Através da combinação dessas duas técnicas, a esqueletocronologia e a análise de marcadores químicos, a pesquisa identificou que o estágio oceânico, conhecido como “os anos perdidos” das tartarugas cabeçuda, pode durar em média 13 anos. “No entanto, vimos que a idade de mudança no uso do ambiente, da região oceânica para a costeira, pode ser muito ampla, variando entre 8 e 18 anos”, explica a pesquisadora.
Resultados
Com os resultados obtidos a partir do desenvolvimento desta tese foram propostas as seguintes recomendações com vistas à diminuição da mortalidade das tartarugas marinhas no sul do país:
- Implementação de medidas para reduzir o esforço pesqueiro e o nível de sobreposição com a tartaruga-cabeçuda no Rio Grande do Sul e, portanto, sua mortalidade;
- Determinação das taxas de captura incidental e mortalidade de tartarugas marinhas nas pescarias de arrasto e emalhe de fundo;
- Realização de análises de isótopos estáveis de carbono e nitrogênio em tecidos de renovação mais rápida, como células vermelhas, plasma e músculo, para aumentar a resolução e a compreensão dos movimentos de ida e retorno entre os ambientes oceânico e costeiro;
- Realização de estudos de telemetria com indivíduos adultos da tartaruga-cabeçuda, que utilizam a região subtropical do Atlântico Sul Ocidental como área de alimentação, a fim de verificar se estes apresentam grande variação individual quanto ao uso do habitat, semelhante ao identificado para os indivíduos juvenis.

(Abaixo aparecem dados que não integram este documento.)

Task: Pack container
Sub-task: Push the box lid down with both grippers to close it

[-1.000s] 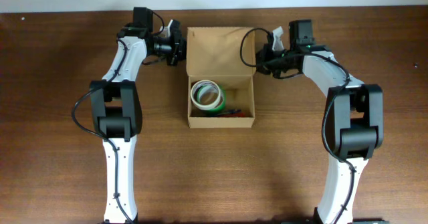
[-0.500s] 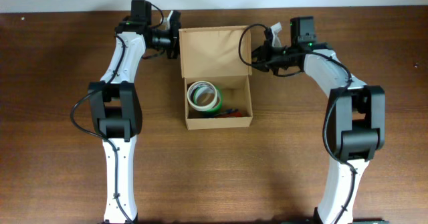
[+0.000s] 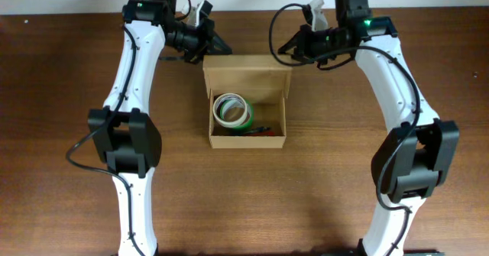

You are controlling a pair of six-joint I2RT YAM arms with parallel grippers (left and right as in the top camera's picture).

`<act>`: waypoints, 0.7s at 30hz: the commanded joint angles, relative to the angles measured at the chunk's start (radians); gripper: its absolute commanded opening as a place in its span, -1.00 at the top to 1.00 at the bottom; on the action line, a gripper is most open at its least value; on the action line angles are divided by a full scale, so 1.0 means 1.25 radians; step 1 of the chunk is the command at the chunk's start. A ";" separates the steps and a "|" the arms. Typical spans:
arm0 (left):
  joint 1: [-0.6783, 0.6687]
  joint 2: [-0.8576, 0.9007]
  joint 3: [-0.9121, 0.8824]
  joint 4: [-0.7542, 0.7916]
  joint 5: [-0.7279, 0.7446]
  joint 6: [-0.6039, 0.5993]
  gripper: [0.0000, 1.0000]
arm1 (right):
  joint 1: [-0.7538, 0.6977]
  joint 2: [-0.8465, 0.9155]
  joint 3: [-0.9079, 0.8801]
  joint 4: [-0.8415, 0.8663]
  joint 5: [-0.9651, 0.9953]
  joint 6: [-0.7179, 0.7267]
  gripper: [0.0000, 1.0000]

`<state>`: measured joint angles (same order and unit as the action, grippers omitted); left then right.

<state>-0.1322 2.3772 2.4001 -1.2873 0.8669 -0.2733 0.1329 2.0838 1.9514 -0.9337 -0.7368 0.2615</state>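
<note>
In the overhead view, an open cardboard box (image 3: 246, 137) stands mid-table. Inside lie a green-and-white tape roll (image 3: 234, 109) and some pens (image 3: 261, 129) along the front wall. Its lid flap (image 3: 246, 74) leans over the back part of the box. My left gripper (image 3: 212, 43) is at the flap's far left corner and my right gripper (image 3: 289, 50) at its far right corner. Both are raised above the table. The view does not show whether either is open, shut or touching the flap.
The brown wooden table (image 3: 69, 134) carries only the box. A pale wall edge runs along the far side behind both arms. Both arm bases stand at the near edge, left and right of the box.
The lid flap, spread wide behind the box, now leans forward over its back part. Both grippers have risen and sit higher at the flap's far corners. The box has shifted slightly.
At first the flap lay low behind the box, my left gripper far off to the left and the right one beside the right corner. Then both were at the flap's sides. Then the flap stood raised between them, and now it tips forward over the box.
</note>
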 commanded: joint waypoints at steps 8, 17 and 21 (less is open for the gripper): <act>-0.014 -0.117 0.014 -0.184 -0.352 0.056 0.97 | 0.103 -0.050 0.130 -0.219 0.349 -0.123 0.92; -0.036 -0.155 0.014 -0.320 -0.449 0.120 0.97 | 0.218 -0.135 0.131 -0.362 0.569 -0.123 0.92; -0.078 -0.170 0.013 -0.320 -0.482 0.124 0.97 | 0.245 -0.136 0.130 -0.436 0.583 -0.122 0.93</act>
<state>-0.1902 2.2139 2.4016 -1.6844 0.3233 -0.1520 0.4221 1.9251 2.1014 -1.4528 -0.0891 0.1196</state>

A pesquisa “Encalhes de tartarugas marinhas e uso do habitat por Caretta caretta no sul do Brasil” foi realizada na FURG, no Programa de Pós-Graduação em Oceanografia Biológica sob a orientação dos Professores Eduardo Resende Secchi e Leandro Bugoni, com período de doutorado no exterior, no Southwest Fisheries Science Center - NOAA, sob a orientação dos pesquisadores Jeffrey Seminoff e Yonat Swimmer.